17-03-21 Pasamos


Pasamos, colosales y torpes, vagamente parecidos al ser que reflejamos.

Pero tan vulnerables como las mariposas, las cordilleras, los bichitos de luz y las pirámides de Egipto.
También podemos ser una promesa susurrada. Entonces, antes de haber sido, ya no somos. Como la gente que viaja en ese tren nocturno que no para en nuestra estación. Caras que no vamos a retener ni un instante. Ahí va alguien de quien nos pudimos enamorar. Ahí pasa alguien que pudo ser nuestro amigo. Alguno de esos pasajeros lee un libro del que nunca tendremos noticias y moriremos sin haber sospechado siquiera lo que ese texto encierra. Una chica escucha música y esas melodías tampoco nos llegarán nunca.

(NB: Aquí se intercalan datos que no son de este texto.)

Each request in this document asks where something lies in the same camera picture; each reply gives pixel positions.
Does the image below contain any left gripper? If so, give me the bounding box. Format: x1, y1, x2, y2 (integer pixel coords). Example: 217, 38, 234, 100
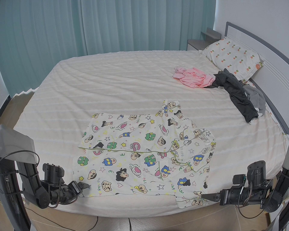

Tal vez habríamos establecido una interesantísima charla con él o con ella. Pero ahora el tren es una luz cada vez más insignificante que se pierde a lo lejos, un último bocinazo que se ahoga entre las plantas allá, en el último paso a nivel, para que vuelva el silencio.
Y hay un vértigo terrible en esa relatividad del tiempo y el espacio, porque los pasajeros del tren no ven pasar la estación de la misma manera que nosotros los vemos pasar a ellos. Ellos la ven llegar lentamente. Tienen chance de adivinar caras y cuerpos en los bultos que pueblan el andén. Para nosotros, en cambio, son un relámpago, una serpiente de hierro y luces que se escapa muy rápido.
Pasamos y enseguida somos una memoria encandilada, lo que nos queda es el fogonazo de un flash que se nos pegó a las retinas un buen rato después de haberse extinguido. Y luego nada. La luz se apaga. Desaparece. El silencio nos conoce mucho más que nadie.
Entonces qué nos queda en esa rueda endiablada de luces y sombras alternándose sin un patrón, en esa locura de ver que todo es parte de un mismo jirón de niebla. De qué manera podemos darle un manotazo a la serpiente de acero y luces para que se detenga. Qué mecanismos de tamaños inabarcables podrían contradecir la condena de las almas que pasan y se apagan mucho antes de que podamos conocer la música que sonaba en sus oídos o las letras que los conmovían.
Si es que existe, esa magia, ese generador de eternidad, ese volante que hace doblar el tiempo, tiene que ser el amor. Si es que hay una manera de quebrar por un rato el encadenamiento de olvidos, esa manera tiene que ser amando.
Al momento de amar se borran las fronteras entre el que mira desde el andén y quien lo ve desde la ventanilla iluminada en la noche. El amor es una frase entre paréntesis, una mancha de luz, una canción que cancela el ruido. Y cuando el amor ya no está, vuelve la incertidumbre, lo borroso de las cosas. Entonces ya no estamos. Hemos pasado. El andén se quedó en silencio, a la espera de otros instantes robados a la serpiente de metal, otros susurros tercos que propongan instalar la eternidad en el espacio de un suspiro.